■ **ASSIGNMENT**: Please keep the pictures out and write out exactly the lines from the first in the data below through the one containing "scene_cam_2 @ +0", both included.

■ **RECORDS**:
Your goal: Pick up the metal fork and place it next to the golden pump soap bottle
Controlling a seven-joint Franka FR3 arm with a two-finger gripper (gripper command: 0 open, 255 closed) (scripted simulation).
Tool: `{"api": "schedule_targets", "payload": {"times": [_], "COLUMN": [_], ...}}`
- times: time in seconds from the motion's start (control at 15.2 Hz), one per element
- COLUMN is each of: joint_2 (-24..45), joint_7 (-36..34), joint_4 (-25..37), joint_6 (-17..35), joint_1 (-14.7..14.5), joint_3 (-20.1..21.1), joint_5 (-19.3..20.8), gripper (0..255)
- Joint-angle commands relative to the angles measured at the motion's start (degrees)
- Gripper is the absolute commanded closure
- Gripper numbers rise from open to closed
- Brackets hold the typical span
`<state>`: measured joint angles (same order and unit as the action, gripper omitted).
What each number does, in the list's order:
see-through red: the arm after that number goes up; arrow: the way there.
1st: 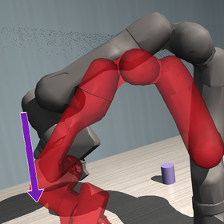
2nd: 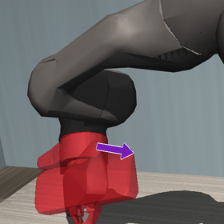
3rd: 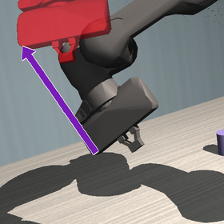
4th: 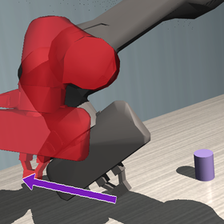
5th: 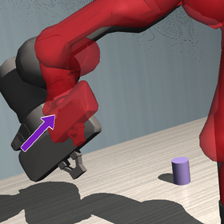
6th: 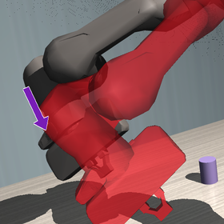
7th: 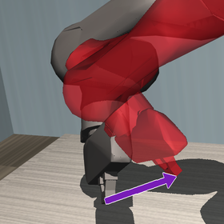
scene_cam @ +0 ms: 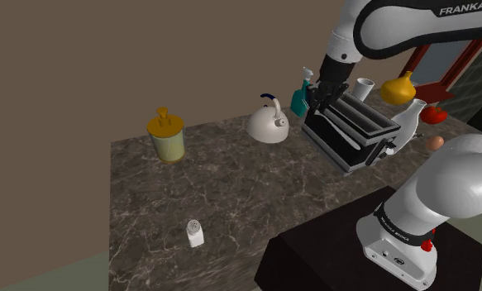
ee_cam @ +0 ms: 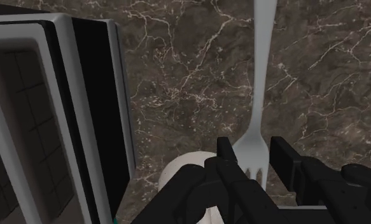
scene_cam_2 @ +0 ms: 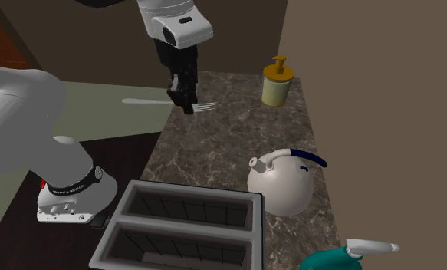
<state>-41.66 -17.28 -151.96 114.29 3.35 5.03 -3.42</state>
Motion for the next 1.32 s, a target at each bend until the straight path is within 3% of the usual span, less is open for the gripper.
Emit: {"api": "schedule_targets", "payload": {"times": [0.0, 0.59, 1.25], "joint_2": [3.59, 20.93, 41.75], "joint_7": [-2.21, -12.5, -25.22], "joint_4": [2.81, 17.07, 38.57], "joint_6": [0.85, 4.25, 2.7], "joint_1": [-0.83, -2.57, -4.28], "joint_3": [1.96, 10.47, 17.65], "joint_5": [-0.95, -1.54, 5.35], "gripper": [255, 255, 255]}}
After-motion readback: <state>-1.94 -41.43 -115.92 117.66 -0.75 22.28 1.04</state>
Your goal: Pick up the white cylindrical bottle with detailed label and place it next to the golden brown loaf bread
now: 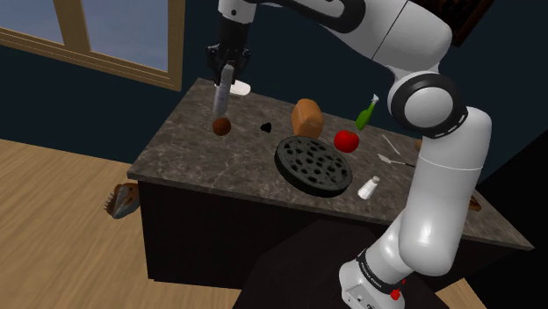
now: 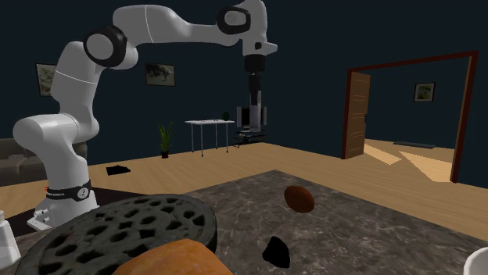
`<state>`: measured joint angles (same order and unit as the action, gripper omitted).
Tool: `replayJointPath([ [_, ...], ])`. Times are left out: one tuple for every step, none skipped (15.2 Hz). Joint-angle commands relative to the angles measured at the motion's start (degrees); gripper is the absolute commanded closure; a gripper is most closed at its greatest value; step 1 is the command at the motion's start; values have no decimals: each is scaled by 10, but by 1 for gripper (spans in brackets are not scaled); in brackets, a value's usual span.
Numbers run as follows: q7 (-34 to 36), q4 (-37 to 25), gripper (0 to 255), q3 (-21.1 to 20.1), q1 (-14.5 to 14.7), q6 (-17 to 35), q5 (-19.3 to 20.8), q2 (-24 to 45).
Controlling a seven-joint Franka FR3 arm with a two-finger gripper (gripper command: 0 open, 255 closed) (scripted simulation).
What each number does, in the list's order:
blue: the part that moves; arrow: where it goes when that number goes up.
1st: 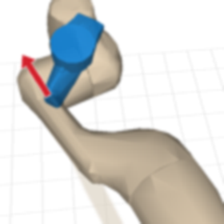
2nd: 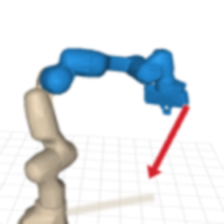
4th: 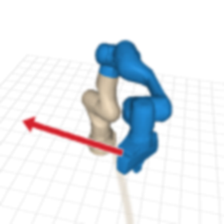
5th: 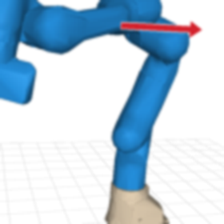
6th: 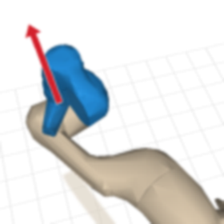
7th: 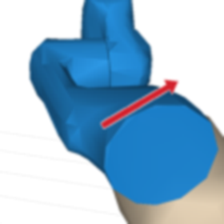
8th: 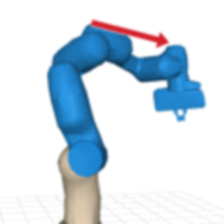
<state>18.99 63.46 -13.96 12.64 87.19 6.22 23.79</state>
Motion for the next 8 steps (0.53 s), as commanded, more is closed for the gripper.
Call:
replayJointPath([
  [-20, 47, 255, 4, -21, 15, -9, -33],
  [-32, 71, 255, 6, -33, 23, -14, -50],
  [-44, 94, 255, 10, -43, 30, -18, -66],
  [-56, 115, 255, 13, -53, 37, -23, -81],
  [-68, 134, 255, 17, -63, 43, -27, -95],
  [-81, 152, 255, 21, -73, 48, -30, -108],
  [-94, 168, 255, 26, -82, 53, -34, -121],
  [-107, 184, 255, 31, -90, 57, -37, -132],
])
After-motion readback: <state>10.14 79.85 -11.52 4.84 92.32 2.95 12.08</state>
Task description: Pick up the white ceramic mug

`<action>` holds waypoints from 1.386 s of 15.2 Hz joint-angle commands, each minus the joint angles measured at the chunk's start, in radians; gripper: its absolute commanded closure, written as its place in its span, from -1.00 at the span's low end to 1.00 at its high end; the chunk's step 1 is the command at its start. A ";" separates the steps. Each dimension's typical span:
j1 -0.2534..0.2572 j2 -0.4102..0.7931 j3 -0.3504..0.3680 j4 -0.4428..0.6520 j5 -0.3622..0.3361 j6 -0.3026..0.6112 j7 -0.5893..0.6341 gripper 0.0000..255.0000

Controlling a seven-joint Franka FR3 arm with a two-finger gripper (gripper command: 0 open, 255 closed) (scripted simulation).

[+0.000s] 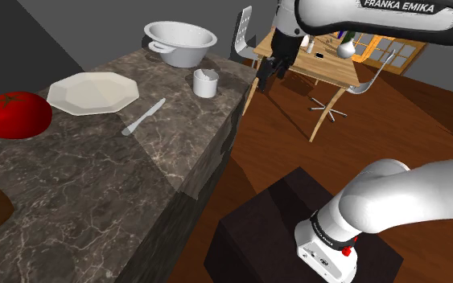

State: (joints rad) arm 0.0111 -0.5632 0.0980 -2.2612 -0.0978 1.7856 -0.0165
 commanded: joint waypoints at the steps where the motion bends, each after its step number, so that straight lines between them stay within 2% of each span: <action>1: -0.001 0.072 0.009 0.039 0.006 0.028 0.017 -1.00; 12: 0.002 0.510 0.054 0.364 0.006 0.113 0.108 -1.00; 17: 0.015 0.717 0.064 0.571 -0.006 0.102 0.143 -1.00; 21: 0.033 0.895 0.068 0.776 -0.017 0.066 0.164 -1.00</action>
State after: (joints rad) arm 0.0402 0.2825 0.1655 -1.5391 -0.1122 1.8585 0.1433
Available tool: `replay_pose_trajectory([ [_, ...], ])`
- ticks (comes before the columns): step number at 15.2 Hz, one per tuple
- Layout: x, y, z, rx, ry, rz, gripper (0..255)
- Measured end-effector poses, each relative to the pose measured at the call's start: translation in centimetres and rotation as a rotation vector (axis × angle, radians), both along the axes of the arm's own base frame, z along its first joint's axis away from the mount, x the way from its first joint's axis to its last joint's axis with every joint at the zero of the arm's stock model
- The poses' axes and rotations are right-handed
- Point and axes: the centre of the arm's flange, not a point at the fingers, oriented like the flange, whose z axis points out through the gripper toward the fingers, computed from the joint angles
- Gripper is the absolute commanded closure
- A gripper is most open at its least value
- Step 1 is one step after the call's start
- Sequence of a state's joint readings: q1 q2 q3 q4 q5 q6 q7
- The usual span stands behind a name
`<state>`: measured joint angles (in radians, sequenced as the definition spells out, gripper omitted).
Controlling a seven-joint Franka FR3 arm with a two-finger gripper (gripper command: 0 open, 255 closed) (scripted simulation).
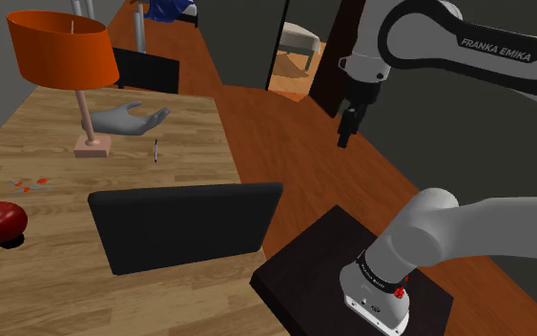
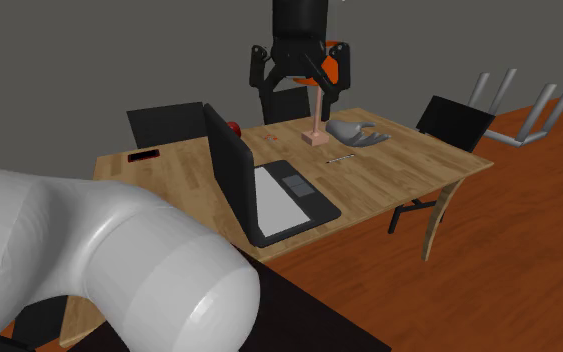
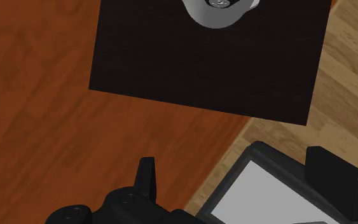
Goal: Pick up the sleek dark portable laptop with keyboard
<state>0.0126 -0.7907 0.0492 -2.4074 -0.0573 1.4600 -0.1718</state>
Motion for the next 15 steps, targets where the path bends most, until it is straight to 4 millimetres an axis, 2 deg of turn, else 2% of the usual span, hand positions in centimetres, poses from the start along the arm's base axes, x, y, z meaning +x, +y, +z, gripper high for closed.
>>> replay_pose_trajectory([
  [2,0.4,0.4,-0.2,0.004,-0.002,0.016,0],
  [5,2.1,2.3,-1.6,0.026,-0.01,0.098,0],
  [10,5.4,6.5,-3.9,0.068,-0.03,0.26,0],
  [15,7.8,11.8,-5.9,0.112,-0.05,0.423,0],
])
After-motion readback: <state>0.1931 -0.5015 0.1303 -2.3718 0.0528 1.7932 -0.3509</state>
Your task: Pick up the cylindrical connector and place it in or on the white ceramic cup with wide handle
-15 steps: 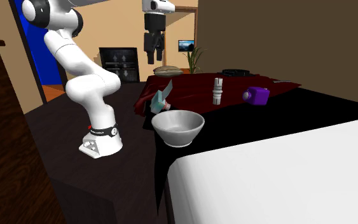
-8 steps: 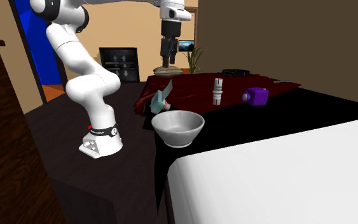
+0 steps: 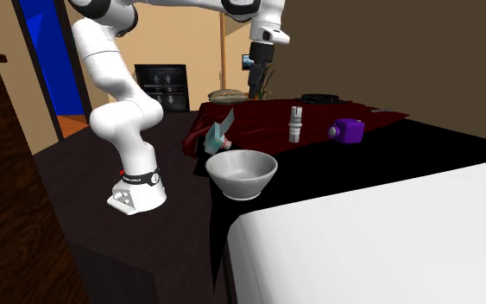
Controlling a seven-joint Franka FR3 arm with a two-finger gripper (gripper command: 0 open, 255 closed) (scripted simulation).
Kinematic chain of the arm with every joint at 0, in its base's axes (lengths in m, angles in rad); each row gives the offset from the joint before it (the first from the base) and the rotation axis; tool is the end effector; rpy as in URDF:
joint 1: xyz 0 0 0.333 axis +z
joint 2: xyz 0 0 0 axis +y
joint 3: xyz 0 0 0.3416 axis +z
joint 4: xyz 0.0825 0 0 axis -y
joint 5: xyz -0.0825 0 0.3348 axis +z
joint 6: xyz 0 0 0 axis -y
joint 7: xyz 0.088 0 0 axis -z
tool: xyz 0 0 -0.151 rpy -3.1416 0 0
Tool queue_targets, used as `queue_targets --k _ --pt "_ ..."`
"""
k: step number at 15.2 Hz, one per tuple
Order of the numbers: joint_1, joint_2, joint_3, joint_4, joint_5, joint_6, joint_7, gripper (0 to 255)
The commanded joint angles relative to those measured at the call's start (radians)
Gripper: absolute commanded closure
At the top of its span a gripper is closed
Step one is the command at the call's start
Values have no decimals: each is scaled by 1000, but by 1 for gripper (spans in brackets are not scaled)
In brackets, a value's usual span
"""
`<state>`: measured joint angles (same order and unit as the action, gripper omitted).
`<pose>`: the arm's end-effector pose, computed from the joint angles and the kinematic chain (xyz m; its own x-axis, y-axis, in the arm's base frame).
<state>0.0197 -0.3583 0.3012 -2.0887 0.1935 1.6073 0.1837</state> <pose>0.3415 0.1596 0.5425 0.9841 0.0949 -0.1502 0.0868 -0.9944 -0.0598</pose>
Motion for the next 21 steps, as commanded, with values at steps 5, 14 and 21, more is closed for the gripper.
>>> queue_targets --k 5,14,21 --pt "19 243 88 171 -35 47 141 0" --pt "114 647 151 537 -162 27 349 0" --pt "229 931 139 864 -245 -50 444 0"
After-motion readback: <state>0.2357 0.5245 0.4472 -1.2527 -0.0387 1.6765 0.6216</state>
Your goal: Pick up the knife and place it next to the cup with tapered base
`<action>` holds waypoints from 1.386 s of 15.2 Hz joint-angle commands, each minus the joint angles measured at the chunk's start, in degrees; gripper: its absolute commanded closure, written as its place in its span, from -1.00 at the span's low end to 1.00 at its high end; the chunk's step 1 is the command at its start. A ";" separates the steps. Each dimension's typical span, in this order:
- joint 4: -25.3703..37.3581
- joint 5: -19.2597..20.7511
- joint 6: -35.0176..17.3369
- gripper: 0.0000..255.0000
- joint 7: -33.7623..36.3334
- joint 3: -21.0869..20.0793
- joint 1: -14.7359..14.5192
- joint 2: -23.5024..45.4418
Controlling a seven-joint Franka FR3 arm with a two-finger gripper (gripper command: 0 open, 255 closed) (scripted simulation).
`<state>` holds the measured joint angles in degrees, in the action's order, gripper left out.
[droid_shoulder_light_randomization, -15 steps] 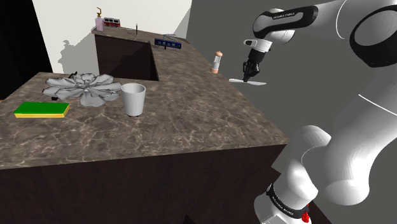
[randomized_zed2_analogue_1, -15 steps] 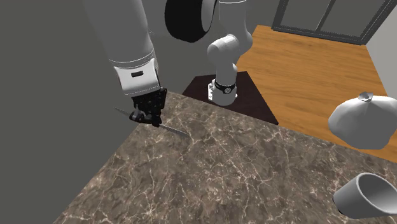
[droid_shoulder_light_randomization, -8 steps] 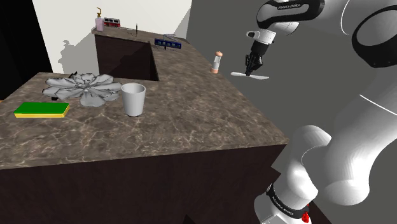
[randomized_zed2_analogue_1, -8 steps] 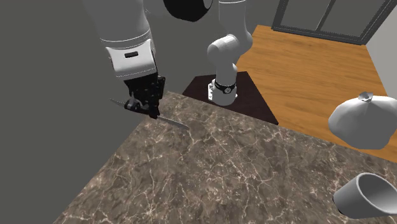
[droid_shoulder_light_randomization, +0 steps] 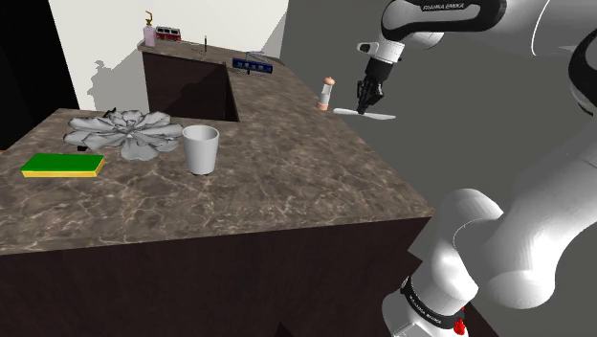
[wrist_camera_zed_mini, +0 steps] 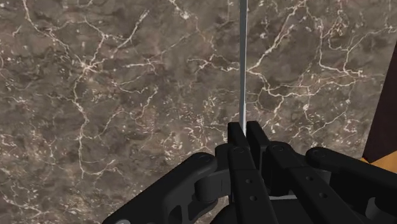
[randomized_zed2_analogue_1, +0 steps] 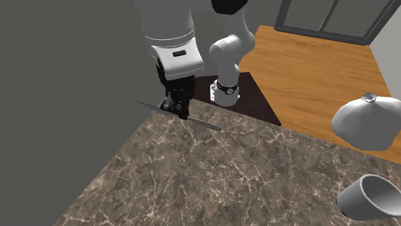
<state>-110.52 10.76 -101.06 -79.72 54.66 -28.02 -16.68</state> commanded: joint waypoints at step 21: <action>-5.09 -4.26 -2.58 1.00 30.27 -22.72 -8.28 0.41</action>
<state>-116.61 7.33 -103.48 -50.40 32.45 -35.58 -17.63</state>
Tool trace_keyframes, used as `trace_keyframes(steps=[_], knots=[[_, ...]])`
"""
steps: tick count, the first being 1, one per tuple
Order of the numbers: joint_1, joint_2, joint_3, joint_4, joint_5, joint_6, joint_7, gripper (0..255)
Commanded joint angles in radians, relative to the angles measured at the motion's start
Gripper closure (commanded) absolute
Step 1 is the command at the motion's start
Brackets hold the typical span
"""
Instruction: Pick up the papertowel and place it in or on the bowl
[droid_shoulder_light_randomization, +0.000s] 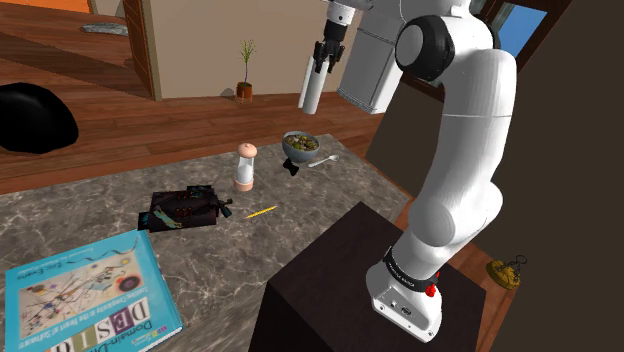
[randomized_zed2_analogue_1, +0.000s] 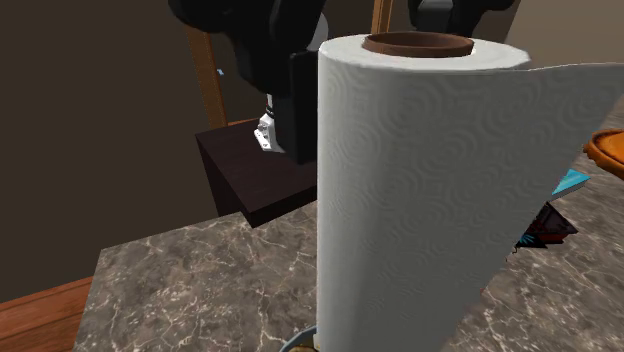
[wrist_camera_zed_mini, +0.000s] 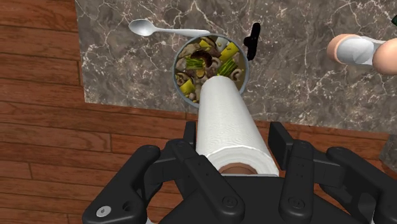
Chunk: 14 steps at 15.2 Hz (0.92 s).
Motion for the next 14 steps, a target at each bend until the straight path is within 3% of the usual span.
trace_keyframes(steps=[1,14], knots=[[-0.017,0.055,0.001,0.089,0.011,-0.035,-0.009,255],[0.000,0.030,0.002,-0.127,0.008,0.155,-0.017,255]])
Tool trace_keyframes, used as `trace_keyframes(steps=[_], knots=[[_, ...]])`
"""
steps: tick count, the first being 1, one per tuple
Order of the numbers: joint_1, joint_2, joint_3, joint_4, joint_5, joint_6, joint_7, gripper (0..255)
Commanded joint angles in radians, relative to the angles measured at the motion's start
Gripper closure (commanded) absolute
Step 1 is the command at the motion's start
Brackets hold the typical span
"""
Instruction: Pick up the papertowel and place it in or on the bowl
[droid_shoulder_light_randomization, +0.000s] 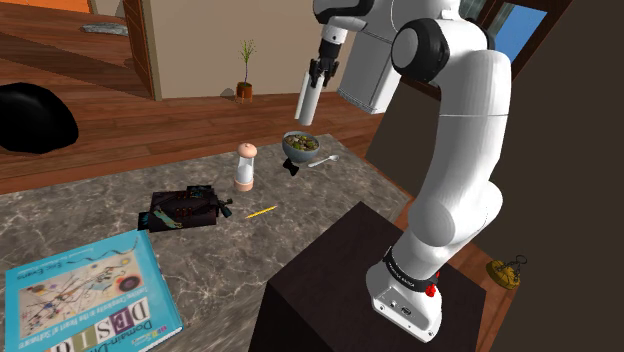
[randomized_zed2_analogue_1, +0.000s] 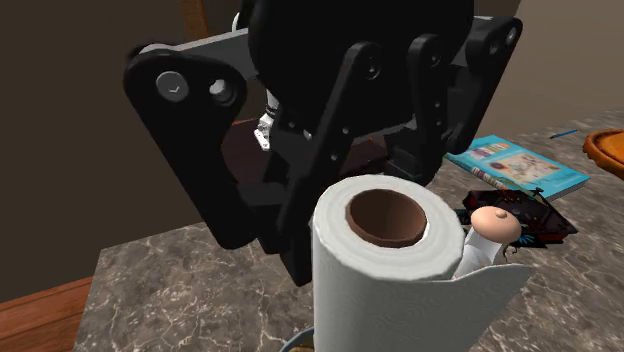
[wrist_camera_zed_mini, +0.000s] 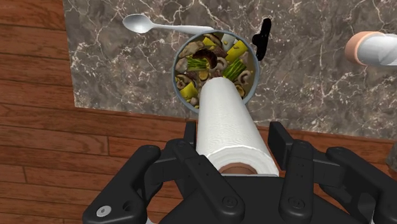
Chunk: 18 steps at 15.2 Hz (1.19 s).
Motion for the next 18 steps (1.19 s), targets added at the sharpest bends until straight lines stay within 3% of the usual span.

■ **RESPONSE AREA**:
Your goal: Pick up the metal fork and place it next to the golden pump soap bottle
Controlling a seven-joint Franka FR3 arm with a two-finger gripper (gripper command: 0 open, 255 closed) (scripted simulation).
Tool: `{"api": "schedule_targets", "payload": {"times": [_], "COLUMN": [_], ...}}`
- times: time in seconds from the motion's start (control at 15.2 Hz), one per element
- COLUMN is each of: joint_2 (-24..45), joint_7 (-36..34), joint_4 (-25..37), joint_6 (-17..35), joint_1 (-14.7..14.5), joint_3 (-20.1..21.1), joint_5 (-19.3..20.8), gripper (0..255)
- Joint-angle commands relative to the angles measured at the motion's start (degrees)
- Gripper is the absolute commanded closure
- Gripper numbers rise from open to closed
- Brackets hold the typical span
`<state>`: measured joint angles (same order and unit as the action, gripper omitted).
What each number does, in the list's order:
see-through red: the arm after that number goes up; arrow: the way there.
1st: 
2nd: 
3rd: 
4th: 
5th: 
6th: 
7th: 
scene_cam @ +0 ms: 
ee_cam @ +0 ms: 
scene_cam_2 @ +0 ms: 

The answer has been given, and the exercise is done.